Extracted data:
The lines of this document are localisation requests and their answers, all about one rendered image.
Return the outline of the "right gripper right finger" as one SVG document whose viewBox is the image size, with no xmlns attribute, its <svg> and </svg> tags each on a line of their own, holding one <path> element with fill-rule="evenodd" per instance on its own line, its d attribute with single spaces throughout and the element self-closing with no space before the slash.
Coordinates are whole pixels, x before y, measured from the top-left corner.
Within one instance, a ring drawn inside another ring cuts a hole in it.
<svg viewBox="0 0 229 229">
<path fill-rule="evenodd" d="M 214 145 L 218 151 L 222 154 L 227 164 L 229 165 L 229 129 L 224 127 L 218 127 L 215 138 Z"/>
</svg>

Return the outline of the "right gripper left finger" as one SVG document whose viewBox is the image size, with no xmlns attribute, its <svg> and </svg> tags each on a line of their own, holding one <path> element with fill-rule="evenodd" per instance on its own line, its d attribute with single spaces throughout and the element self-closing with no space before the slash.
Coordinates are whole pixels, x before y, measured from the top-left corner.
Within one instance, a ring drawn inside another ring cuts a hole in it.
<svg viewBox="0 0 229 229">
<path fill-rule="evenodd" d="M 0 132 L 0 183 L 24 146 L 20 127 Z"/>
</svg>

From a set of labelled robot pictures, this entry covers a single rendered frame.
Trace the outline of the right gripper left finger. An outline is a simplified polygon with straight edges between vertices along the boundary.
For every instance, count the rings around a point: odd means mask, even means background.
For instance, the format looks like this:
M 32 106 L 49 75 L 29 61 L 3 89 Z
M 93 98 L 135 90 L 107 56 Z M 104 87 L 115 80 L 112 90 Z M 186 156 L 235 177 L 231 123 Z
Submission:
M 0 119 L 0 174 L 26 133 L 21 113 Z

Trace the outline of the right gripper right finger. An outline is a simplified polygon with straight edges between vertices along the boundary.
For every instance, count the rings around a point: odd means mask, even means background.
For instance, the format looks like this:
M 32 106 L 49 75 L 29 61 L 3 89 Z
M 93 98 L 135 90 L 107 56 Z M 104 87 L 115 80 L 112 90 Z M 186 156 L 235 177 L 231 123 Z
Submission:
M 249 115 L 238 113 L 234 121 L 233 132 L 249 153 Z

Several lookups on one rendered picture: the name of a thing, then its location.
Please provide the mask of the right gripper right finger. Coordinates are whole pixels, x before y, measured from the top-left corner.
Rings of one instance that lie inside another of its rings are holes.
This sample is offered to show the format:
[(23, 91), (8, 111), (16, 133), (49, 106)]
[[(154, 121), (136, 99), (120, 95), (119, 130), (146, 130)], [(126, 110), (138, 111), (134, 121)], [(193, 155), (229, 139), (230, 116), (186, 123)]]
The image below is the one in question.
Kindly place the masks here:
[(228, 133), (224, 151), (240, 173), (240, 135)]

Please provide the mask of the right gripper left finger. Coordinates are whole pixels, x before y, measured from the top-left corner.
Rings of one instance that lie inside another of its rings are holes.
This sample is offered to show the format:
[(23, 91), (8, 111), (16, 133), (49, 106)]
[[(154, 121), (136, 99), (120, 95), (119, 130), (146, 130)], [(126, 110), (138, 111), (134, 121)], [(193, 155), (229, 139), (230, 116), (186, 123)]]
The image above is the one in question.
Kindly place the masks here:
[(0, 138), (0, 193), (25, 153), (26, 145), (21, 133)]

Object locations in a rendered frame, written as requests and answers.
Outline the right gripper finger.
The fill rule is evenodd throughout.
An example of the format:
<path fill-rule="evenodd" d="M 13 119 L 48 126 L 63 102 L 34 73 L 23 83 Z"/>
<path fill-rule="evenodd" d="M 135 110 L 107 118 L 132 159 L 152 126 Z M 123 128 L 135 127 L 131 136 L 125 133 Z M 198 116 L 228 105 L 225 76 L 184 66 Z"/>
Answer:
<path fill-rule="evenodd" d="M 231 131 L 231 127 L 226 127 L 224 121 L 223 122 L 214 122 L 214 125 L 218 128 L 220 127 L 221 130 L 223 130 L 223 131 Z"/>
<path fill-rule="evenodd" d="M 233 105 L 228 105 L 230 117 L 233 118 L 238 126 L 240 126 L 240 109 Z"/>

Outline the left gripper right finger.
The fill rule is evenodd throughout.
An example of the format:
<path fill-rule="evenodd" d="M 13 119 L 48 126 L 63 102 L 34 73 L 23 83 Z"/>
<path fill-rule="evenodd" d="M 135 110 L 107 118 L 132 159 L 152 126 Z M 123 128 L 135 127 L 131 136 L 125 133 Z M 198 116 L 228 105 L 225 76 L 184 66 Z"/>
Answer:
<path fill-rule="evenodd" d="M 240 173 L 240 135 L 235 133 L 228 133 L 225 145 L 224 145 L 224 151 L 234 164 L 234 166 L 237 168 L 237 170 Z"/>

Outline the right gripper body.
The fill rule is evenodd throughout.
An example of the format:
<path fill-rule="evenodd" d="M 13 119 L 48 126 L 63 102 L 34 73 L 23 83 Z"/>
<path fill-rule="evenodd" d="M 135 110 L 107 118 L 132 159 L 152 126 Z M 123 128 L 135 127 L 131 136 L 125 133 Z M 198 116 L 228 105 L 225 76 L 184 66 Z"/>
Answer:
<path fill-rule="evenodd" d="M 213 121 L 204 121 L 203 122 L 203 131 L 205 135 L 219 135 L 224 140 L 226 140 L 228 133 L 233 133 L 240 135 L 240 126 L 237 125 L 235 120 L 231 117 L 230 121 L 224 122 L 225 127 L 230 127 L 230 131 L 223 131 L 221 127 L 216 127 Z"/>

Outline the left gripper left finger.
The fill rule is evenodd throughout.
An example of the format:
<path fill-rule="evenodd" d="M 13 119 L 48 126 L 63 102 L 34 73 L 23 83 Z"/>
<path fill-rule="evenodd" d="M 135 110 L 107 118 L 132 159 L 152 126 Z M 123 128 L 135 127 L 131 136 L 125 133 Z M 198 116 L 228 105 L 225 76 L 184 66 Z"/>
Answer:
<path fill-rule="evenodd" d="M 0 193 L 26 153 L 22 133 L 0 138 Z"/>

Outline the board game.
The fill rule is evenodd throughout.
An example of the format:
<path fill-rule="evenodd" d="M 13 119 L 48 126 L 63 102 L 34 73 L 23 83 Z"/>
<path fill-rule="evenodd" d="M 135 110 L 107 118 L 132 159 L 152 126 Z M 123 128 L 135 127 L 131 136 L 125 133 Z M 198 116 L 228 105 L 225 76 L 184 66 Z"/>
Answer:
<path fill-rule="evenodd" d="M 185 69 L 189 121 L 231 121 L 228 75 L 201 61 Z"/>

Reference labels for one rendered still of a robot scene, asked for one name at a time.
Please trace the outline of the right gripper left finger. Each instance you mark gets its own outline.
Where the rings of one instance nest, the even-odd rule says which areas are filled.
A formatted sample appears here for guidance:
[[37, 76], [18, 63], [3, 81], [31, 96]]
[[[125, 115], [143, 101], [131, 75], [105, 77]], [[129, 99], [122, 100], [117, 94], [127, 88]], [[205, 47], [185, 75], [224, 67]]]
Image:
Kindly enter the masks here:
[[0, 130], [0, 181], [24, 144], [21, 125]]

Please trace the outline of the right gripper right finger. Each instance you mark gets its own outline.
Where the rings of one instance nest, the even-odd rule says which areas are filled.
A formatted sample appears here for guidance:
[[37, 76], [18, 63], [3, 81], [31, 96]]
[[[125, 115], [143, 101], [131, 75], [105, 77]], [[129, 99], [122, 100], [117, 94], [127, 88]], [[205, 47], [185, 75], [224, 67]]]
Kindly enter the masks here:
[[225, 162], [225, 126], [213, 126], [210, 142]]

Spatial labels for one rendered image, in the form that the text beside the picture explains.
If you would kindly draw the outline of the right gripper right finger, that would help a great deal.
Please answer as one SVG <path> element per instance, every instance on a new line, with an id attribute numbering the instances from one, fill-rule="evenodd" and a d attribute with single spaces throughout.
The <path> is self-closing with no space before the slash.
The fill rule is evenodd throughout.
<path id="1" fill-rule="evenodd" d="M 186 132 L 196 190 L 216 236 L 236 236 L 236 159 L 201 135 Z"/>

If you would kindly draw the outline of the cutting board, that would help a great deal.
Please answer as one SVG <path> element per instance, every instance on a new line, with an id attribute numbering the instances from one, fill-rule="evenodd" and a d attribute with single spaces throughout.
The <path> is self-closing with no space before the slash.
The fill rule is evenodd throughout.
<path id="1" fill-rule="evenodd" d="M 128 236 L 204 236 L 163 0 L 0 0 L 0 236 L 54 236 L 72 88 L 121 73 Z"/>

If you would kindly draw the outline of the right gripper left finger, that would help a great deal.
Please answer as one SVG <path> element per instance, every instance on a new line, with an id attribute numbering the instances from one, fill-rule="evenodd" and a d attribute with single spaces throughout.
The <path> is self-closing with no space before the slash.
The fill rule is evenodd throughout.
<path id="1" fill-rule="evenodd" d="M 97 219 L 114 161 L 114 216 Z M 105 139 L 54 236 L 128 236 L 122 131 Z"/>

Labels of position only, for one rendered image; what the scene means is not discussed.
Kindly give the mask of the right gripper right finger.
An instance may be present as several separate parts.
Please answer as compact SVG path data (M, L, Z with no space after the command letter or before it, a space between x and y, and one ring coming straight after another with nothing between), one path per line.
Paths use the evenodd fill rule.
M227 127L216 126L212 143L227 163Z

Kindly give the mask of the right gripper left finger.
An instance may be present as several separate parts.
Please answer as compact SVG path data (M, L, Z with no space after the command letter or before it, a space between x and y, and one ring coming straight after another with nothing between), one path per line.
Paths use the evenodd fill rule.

How to complete this task:
Extract every line containing the string "provide" from the material.

Output of the exercise:
Please provide the mask of the right gripper right finger. Coordinates are whole pixels, x before y, measured from the top-left corner.
Please provide the mask of the right gripper left finger. Coordinates are whole pixels, x before y, measured from the top-left corner.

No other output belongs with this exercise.